#### Problem statement
Could you return every line of the material that contains the word "camera"?

#### Material provided
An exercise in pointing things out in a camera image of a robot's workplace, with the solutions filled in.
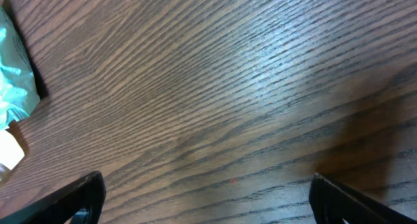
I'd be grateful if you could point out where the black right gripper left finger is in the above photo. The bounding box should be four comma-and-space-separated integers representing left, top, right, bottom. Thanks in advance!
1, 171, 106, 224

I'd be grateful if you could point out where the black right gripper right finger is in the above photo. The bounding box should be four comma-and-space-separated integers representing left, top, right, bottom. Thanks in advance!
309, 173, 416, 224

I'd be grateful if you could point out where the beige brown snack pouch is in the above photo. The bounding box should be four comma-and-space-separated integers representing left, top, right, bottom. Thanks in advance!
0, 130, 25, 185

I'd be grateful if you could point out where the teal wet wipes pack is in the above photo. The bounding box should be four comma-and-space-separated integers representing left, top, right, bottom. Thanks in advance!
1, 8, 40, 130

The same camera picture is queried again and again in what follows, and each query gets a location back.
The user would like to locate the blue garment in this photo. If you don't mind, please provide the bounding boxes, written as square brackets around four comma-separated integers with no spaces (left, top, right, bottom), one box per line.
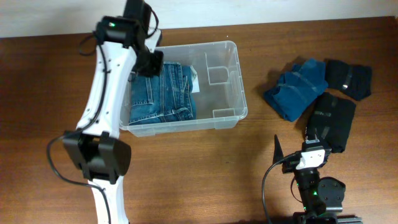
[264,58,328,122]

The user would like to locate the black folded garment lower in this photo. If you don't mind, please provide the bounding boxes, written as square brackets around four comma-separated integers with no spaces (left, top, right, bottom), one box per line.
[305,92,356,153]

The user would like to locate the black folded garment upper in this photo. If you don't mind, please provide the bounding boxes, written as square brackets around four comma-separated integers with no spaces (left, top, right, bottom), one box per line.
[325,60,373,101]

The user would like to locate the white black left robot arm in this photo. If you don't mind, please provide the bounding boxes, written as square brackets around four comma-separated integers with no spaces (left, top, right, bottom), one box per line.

--

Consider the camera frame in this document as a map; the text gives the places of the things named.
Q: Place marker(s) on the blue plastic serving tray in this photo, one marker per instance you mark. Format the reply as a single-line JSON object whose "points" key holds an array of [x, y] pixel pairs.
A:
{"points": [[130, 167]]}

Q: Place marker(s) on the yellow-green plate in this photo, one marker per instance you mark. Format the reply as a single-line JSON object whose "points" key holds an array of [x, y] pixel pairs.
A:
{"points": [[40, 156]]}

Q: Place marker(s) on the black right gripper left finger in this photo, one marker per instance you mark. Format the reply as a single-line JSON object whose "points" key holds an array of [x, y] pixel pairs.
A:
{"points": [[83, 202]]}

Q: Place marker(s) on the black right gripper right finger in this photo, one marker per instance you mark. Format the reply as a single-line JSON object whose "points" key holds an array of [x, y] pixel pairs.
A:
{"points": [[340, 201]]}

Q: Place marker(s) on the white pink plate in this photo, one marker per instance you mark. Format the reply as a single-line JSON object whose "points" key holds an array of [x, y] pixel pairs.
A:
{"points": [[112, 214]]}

#### Exercise answer
An exercise in pointing things out in a camera image of a robot's workplace, with the solutions filled in.
The same camera picture is queried again and again in what follows, and each query gets a location back.
Consider the camera frame in this document as a map; the text gives the places of the things named.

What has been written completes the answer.